Implementation:Haosulab ManiSkill Sim2Real Training Wrapper
| Field | Value |
|---|---|
| Implementation Name | Sim2Real Training Wrapper |
| Type | Wrapper Doc |
| Domain | Sim2Real |
| Date | 2026-02-15 |
| Repository | Haosulab/ManiSkill |
Overview
The Sim2Real Training Wrapper describes the pattern for using ManiSkill's digital twin environments with standard training pipelines (PPO, behavioral cloning, Diffusion Policy) to produce policies suitable for real-world deployment. Rather than being a single class, this is a composition pattern that combines existing components.
Description
The sim2real training pattern differs from standard ManiSkill training in three ways:
- Environment selection: Instead of using a standard environment (e.g.,
PickCube-v1), a digital twin variant is used (e.g.,GraspCubeSO100Digital-v1). These environments inherit fromBaseDigitalTwinEnvand include greenscreen compositing and domain randomization.
- Observation mode: The observation mode must include visual data (
rgb) because real-world deployment relies on camera observations. Privileged state information (object poses, contact forces) is not available on real hardware and should not be used.
- Training algorithm: Any standard algorithm can be used.
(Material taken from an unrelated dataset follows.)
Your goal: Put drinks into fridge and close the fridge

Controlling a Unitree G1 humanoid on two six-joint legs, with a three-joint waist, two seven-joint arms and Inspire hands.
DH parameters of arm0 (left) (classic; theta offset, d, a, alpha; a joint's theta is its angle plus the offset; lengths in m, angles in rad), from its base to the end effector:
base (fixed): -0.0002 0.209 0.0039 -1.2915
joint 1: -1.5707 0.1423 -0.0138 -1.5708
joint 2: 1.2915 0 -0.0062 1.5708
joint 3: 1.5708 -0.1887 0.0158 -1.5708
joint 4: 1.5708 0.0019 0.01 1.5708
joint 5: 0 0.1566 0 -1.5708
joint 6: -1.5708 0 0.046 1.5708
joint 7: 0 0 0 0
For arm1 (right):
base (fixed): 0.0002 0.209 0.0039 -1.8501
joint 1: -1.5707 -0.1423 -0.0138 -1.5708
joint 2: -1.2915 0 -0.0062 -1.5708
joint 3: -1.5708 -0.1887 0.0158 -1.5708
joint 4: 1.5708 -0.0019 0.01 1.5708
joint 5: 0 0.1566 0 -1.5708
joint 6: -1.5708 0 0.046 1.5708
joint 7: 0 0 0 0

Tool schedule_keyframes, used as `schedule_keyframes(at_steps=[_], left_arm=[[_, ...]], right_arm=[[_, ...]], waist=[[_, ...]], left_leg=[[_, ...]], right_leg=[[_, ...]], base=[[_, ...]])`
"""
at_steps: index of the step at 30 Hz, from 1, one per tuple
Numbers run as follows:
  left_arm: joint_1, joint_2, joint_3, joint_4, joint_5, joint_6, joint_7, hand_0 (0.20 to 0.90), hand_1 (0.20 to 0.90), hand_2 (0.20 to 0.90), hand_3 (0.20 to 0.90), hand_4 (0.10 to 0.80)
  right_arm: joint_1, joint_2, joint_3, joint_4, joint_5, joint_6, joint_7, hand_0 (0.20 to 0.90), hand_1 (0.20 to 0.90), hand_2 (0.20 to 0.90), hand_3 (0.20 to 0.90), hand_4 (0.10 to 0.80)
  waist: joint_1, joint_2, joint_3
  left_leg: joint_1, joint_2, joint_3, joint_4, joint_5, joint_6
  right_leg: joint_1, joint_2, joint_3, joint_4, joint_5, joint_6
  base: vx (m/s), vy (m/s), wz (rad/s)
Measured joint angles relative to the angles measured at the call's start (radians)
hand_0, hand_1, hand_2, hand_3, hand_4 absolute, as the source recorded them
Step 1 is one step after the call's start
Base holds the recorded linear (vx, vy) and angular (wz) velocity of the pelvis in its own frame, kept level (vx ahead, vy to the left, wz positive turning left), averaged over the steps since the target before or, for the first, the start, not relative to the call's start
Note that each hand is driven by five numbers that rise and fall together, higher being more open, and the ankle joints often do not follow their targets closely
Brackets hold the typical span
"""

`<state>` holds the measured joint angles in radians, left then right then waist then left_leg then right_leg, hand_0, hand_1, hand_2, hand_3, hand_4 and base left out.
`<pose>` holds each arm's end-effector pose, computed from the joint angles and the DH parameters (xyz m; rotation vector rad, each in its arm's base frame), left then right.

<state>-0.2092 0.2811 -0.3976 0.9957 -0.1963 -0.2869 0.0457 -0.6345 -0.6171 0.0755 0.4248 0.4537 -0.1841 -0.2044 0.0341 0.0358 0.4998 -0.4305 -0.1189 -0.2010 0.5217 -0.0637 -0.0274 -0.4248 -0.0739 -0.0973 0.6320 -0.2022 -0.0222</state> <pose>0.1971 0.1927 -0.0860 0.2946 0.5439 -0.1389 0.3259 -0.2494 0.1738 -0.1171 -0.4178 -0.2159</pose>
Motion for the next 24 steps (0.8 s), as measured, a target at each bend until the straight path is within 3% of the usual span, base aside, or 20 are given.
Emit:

The digital twin environment is a drop-in replacement for the standard environment in existing training scripts.
Usage
The training script is identical to standard training, with only the environment ID changed:
import gymnasium as gym
# Standard RL training setup, but with a digital twin environment
env = gym.make(
"GraspCubeSO100Digital-v1", # Digital twin variant
obs_mode="rgb", # Visual observations for real-world transfer
control_mode="pd_joint_pos",
num_envs=256,
sim_backend="gpu",
)
# Apply standard wrappers
from mani_skill.utils.wrappers import CPUGymWrapper
# ... additional wrappers as needed ...
# Train with PPO, BC, Diffusion Policy, etc.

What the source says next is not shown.